If you have ever read the deutero-canonical book of Tobit, you may see a glimpse of how steeped the Jewish and Near Eastern culture was in that kind of lore, and then, as I remember, reading all of the Greek mythologies ( which were often 'tall tales' based in reality, more or less ), you may begin to piece together an explanation of how we got our Bible, with its frightening pictures and stories of supernatural spirit-beings like devils and demons. Some of the stories that are related in the Scripture, the demons entering the herd of swine, for instance ( Matthew 8:28-34 ) may seem just as hard, or even harder to explain as anything but supernatural occurrences, but a basic knowledge of that sort of literature ( ANE ), together with the knowledge and understanding that much of what we read in our Bibles is based on a faulty or poor translation of the original tongues, it is not really that much of a stretch to assert these events as more or less natural and eschatological in nature.

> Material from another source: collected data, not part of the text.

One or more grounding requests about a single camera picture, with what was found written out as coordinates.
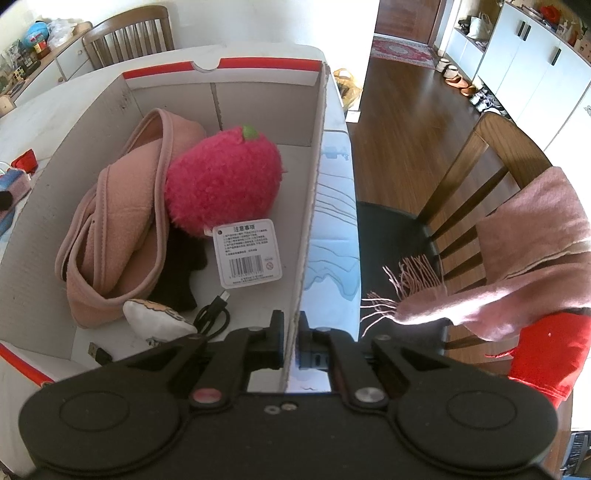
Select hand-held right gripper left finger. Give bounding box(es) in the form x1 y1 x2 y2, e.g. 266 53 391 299
106 310 283 411

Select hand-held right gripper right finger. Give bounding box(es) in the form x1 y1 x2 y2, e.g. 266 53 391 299
298 311 467 411

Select pink fleece cloth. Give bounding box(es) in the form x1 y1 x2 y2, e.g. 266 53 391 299
54 107 207 329

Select white cardboard box red trim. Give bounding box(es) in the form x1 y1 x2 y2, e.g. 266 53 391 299
0 56 332 393

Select black dotted sock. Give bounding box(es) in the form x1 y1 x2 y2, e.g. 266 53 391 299
152 226 208 313

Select pink strawberry plush toy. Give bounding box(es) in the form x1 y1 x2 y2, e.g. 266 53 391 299
165 124 283 289

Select red garment on chair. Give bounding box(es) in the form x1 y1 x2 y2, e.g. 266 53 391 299
508 311 589 409

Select pink fringed scarf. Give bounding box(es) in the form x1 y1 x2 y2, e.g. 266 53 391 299
361 166 591 358

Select yellow plastic bag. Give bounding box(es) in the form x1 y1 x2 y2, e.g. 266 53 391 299
332 68 363 109

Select wooden chair black seat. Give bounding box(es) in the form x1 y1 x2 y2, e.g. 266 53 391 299
355 112 552 365

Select row of shoes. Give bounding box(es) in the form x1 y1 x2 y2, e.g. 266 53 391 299
435 58 506 116

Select red patterned rug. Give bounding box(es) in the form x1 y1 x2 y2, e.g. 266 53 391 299
369 38 437 64

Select dark wooden door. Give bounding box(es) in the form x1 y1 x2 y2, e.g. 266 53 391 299
374 0 448 47

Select white wooden sideboard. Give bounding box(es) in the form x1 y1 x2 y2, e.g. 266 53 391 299
0 21 95 116

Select wooden slat-back chair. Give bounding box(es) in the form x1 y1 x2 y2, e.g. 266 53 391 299
82 6 175 70

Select beige handbag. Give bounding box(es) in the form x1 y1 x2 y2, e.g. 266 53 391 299
466 13 494 40

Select white plastic bag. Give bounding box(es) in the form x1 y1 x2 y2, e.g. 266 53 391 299
46 18 77 47

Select pile of small trinkets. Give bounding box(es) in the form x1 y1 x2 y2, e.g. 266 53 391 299
0 39 42 93

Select blue globe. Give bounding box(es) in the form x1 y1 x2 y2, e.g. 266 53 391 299
24 21 51 47

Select white cabinet black handles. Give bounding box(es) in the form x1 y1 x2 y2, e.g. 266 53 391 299
445 2 591 153

In conclusion, then, when reading of 'the temptations of Jesus', whether you are tempted to believe that He was tested by His own humanity, that He was opposed by some Pharasaical Jews, or whether this was a supernatural event; to focus on any of these possibilities is, as we saw, to miss the whole point! We must not miss the point of this story if we are to understand THE Story, His Story! It is a story in which we take part, usually on a daily basis, and because of Jesus' Reversal of the Curse, we too overcome temptations, those adversaries that we face everyday!

Because we have become the New Temple, the Throne, and the Chariot of God, we have the Power!